# [WHAT YOU NEED TO DO]
Once you find the line in the listing below that contains "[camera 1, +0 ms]", copy it and every following line exactly, stopping at the end.

# [SOURCE DATA]

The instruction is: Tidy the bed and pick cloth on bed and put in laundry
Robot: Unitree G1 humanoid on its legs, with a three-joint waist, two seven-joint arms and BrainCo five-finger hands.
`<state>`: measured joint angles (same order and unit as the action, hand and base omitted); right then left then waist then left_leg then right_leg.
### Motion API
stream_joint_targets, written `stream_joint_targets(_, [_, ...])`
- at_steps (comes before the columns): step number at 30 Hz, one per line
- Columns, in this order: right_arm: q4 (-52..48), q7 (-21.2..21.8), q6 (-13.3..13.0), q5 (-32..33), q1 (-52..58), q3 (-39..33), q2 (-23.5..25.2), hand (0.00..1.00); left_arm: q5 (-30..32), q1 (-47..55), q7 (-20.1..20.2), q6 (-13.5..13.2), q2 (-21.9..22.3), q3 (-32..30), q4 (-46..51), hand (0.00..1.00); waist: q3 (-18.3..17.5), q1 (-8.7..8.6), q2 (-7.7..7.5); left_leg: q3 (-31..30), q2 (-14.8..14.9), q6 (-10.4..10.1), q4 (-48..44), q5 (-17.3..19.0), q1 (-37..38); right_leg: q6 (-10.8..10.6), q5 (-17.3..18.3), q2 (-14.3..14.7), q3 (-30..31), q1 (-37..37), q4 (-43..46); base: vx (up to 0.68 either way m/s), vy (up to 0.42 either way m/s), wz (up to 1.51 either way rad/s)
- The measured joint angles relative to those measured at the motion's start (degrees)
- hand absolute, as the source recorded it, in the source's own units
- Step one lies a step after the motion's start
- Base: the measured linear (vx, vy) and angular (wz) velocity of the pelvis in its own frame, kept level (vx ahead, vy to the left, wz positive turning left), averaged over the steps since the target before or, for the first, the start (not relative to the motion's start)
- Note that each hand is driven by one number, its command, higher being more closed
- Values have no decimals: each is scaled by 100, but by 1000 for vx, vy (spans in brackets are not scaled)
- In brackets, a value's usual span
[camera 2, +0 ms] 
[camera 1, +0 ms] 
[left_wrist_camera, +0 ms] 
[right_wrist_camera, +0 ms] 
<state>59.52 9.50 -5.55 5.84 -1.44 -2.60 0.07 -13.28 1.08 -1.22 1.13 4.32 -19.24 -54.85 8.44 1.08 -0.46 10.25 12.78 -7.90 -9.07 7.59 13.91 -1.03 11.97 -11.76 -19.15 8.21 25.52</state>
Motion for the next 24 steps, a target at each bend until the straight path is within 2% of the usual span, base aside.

# [SOLUTION]
[camera 1, +0 ms] 
[left_wrist_camera, +0 ms] 
[right_wrist_camera, +0 ms] 
<state>59.52 9.50 -5.55 5.84 -1.44 -2.60 0.07 -13.28 1.08 -1.22 1.13 4.32 -19.24 -54.85 8.44 1.08 -0.46 10.25 12.78 -7.90 -9.07 7.59 13.91 -1.03 11.97 -11.76 -19.15 8.21 25.52</state>
Motion for the next 24 steps, a target at each bend until the straight path is within 2% of the usual span, base aside.

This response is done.